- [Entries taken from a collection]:
Start of Block

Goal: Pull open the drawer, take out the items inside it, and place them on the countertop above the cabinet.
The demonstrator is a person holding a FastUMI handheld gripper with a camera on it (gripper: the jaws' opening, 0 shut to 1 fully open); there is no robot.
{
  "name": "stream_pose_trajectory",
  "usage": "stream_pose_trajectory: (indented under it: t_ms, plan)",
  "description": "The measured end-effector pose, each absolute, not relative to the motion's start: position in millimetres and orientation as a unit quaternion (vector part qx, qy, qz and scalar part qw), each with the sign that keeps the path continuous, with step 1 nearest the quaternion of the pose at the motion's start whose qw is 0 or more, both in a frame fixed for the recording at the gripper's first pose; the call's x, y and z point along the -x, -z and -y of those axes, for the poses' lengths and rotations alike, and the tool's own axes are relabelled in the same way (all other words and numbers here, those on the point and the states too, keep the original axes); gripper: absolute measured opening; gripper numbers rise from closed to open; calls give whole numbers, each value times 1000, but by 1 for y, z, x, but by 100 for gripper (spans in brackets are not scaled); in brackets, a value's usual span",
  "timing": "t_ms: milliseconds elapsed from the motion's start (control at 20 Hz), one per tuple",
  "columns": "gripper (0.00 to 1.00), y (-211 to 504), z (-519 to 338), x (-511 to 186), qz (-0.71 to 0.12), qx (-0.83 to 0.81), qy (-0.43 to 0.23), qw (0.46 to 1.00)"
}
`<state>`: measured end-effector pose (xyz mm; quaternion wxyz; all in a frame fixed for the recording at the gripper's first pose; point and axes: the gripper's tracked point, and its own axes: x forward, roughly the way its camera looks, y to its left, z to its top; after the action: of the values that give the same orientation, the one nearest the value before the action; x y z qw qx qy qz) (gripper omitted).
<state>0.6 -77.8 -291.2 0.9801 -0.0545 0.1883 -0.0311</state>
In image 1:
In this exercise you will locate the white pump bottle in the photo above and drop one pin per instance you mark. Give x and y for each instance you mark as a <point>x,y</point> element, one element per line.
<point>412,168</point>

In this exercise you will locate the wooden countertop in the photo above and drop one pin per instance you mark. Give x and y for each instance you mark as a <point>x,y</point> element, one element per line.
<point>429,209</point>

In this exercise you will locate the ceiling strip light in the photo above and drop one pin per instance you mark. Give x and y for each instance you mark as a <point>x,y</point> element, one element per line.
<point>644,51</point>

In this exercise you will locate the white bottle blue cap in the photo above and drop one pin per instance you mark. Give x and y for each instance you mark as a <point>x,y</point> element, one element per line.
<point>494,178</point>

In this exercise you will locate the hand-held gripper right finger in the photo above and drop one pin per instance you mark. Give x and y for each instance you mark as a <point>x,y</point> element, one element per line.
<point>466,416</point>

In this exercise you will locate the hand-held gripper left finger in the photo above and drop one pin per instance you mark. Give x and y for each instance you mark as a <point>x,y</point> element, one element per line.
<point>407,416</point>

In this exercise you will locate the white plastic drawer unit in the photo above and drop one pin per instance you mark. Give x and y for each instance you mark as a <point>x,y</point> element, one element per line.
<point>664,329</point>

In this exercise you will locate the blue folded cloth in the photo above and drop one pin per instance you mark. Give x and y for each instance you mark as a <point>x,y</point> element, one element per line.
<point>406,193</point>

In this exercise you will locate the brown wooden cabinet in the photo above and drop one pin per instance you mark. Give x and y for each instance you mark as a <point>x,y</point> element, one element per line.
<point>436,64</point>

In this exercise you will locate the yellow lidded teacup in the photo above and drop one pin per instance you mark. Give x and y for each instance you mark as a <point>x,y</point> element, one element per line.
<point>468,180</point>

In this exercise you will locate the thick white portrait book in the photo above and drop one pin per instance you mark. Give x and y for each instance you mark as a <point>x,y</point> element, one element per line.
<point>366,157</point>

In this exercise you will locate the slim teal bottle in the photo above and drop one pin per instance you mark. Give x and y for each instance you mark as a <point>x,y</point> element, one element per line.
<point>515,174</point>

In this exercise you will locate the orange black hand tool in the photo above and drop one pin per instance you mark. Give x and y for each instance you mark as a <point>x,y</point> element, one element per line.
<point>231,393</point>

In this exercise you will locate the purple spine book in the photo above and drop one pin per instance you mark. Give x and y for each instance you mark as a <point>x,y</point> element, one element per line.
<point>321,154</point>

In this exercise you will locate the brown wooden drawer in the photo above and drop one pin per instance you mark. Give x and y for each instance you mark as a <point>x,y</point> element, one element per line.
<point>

End of Block

- [Your task]:
Above are the entries. Quote exactly the lines from the one bearing "In this exercise you will locate the hand-held gripper right" through the one bearing "<point>466,416</point>".

- [Your solution]:
In this exercise you will locate the hand-held gripper right finger in the photo above and drop one pin per instance you mark. Give x and y for each instance you mark as a <point>x,y</point> element, one element per line.
<point>466,416</point>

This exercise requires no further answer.